Microarchitectures gradually improve over generations and one thing which is addressed are the instruction throughput capabilities in terms of superscalar execution. This article will focus on the development of the load/store unit improvements from Intel Westmere, Intel IvyBridge to Intel Haswell microarchitectures. The following information is to the best of my knowledge. If you find any errors please let me know to correct it. The present article will perform an architectural analysis for the STREAM triad kernel in order to predict the expected performance with the data located in L1 cache on the considered architectures.

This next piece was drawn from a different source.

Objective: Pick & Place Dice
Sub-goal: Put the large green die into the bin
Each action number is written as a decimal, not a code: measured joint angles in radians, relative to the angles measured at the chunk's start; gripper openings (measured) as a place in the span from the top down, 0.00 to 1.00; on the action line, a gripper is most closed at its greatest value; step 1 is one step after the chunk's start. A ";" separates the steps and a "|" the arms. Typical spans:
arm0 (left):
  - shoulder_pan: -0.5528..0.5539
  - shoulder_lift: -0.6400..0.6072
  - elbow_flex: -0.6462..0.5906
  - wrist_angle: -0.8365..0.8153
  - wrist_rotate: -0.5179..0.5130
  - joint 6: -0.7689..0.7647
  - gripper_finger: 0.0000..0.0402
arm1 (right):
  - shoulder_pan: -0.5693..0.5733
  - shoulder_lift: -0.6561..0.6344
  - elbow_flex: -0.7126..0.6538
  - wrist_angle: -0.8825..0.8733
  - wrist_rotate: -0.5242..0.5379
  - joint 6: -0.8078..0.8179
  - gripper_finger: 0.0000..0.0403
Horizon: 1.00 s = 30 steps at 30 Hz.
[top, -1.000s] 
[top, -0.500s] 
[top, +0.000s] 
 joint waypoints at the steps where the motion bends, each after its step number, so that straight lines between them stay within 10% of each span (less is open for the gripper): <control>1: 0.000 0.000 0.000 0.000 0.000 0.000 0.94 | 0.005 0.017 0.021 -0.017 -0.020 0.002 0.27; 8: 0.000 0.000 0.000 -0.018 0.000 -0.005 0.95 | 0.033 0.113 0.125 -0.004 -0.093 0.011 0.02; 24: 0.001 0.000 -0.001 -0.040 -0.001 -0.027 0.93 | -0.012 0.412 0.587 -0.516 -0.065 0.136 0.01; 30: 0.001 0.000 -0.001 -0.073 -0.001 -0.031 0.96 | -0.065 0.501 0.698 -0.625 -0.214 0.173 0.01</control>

In a subsequent article we will try to measure this prediction using the likwid-bench microbenchmarking tool.

likwid-bench is part of the LIKWID tool suite. It is an application which comes out of the box with many streaming based testcases but also allows to easily add more testcases in terms of simple text files. The application cares for data set size and placement and threading configuration. We choose the so called STREAM triad as implemented in McCalpins STREAM microbenchmark. This is a simple C code for it (data type is float 32bit floating point):

for (int i=0; i
{
    vecA[i] = vecB[i] + scalar *  vecC[i];
}

One iteration requires two loads and one store and a multiply/add operations. For Intel Westmere the fastest implementation uses SSE packed SIMD instructions. This is the resulting assembly code:

1:
movaps xmm0, [rdx + rax*4]
movaps xmm1, [rdx + rax*4+16]
movaps xmm2, [rdx + rax*4+32]
movaps xmm3, [rdx + rax*4+48]
mulps xmm0, xmm4
mulps xmm1, xmm4
mulps xmm2, xmm4
mulps xmm3, xmm4
addps xmm0, [rcx + rax*4]
addps xmm1, [rcx + rax*4+16]
addps xmm2, [rcx + rax*4+32]
addps xmm3, [rcx + rax*4+48]
movaps [rsi + rax*4] , xmm0
movaps [rsi + rax*4+16], xmm1
movaps [rsi + rax*4+32], xmm2
movaps [rsi + rax*4+48], xmm3
add rax, 16
cmp rax, rdi
jl 1b

Lets look for the theory first. Here is a schematic figure illustrating the instruction throughput capabilities of the Intel Westmere architecture. The architecture can issue and retire 4 uops per cycle. It is capable of executing one load and one store or one load or one store per cycle. Both load or store can be up to 16 byte wide. On the arithmetic side it can execute one multiply and one add or one add or one multiply.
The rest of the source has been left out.